AIM OF THE EXERCISE: In the records below, find each line that holds "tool" and return it.

GIVEN ENTRIES:
-- Opening Marker --

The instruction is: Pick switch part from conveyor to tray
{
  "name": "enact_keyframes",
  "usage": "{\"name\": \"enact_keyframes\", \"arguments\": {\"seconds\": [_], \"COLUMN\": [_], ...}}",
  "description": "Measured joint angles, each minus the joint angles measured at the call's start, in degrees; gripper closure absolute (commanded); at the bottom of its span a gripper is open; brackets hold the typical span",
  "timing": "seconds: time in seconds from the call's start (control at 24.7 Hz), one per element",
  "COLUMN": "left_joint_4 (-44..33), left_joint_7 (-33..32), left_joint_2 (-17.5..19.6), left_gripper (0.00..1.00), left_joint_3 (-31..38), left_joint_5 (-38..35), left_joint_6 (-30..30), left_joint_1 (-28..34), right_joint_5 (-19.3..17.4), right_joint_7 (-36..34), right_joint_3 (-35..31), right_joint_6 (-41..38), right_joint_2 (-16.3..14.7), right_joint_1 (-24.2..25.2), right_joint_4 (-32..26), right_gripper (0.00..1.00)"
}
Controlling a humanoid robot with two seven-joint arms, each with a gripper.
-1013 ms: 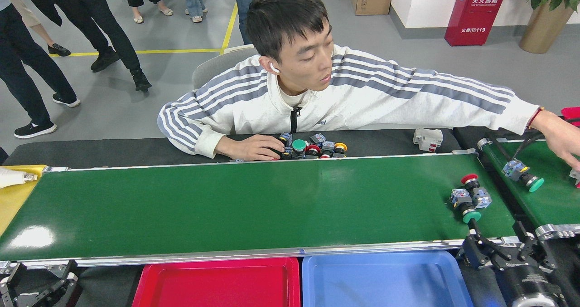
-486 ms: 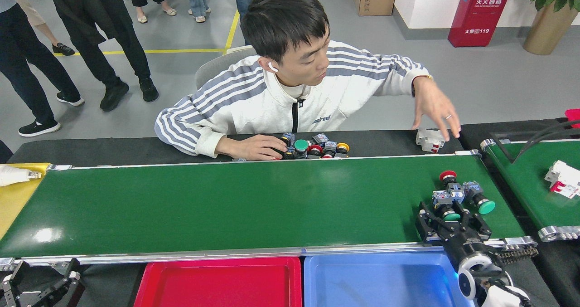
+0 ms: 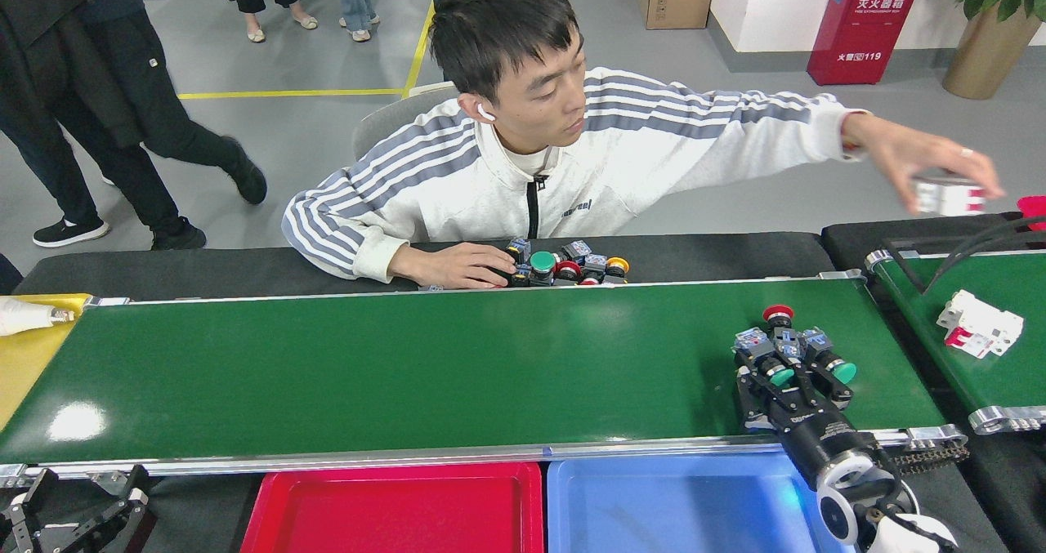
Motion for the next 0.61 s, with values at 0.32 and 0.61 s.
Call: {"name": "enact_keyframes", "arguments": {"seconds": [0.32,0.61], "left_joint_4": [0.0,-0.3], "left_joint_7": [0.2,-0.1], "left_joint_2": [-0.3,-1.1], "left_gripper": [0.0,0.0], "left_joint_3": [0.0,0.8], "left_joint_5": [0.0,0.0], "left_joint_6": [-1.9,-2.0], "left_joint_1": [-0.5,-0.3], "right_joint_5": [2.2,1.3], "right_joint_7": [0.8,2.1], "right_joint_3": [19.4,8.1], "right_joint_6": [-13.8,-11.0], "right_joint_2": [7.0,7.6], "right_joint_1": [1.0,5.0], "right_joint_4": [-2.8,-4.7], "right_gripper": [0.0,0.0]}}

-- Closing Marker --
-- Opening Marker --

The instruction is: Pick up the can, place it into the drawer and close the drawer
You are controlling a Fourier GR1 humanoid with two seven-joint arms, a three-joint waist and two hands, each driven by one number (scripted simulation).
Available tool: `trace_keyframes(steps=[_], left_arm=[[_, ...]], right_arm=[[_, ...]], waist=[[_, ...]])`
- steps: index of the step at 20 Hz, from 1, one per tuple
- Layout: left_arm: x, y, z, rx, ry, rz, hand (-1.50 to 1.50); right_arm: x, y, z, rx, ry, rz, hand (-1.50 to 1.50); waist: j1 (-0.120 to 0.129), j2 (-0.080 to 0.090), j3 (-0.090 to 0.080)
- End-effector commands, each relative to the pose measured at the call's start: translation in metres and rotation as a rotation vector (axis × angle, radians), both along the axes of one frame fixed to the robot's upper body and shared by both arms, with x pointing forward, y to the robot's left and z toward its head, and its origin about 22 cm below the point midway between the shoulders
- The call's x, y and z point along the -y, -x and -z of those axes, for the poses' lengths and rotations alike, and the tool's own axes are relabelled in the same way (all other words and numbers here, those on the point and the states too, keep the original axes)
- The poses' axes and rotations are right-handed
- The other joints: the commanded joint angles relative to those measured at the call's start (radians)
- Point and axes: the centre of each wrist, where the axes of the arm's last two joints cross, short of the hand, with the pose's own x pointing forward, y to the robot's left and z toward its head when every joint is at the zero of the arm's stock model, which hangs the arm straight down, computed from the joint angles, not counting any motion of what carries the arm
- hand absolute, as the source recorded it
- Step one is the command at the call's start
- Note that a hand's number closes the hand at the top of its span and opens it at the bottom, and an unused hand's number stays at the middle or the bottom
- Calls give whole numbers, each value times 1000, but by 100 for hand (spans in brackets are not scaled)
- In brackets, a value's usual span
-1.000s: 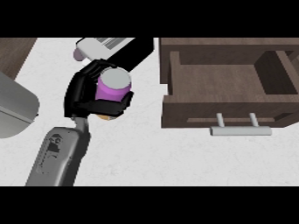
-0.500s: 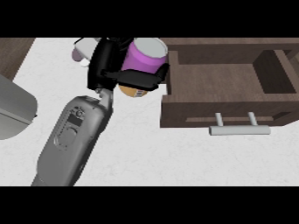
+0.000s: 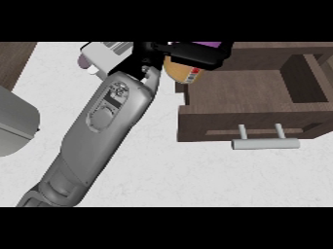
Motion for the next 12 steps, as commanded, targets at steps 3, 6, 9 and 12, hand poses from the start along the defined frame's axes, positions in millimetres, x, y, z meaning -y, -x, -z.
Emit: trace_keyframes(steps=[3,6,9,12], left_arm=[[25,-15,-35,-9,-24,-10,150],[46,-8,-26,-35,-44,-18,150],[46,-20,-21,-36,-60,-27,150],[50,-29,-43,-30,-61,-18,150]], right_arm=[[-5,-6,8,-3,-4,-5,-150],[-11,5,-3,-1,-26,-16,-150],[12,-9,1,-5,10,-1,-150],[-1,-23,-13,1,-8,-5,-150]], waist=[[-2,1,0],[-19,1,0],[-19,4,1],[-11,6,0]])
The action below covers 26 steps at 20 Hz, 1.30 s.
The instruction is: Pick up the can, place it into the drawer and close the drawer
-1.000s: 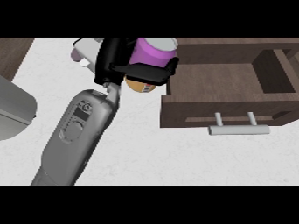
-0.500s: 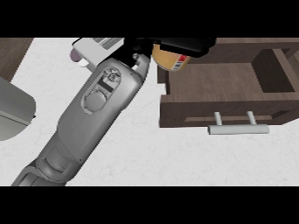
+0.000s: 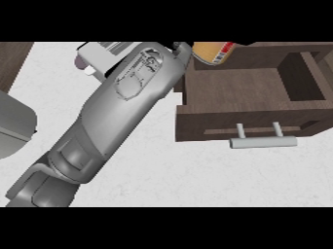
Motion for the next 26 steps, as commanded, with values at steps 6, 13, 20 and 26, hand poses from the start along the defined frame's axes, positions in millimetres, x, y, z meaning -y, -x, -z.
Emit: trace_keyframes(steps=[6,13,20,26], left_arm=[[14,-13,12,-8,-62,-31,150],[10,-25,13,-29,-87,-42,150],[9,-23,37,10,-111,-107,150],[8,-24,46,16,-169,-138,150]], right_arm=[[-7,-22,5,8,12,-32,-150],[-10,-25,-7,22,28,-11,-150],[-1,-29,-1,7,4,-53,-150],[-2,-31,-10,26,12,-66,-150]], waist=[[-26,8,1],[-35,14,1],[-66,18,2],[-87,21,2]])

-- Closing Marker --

SOLUTION:
Available tool: `trace_keyframes(steps=[_], left_arm=[[_, ...]], right_arm=[[_, ...]], waist=[[_, ...]])`
- The call's x, y and z point along the -y, -x and -z of those axes, for the poses' lengths and rotations alike, and the tool's own axes are relabelled in the same way (all other words and numbers here, those on the point and the states too, keep the original axes)

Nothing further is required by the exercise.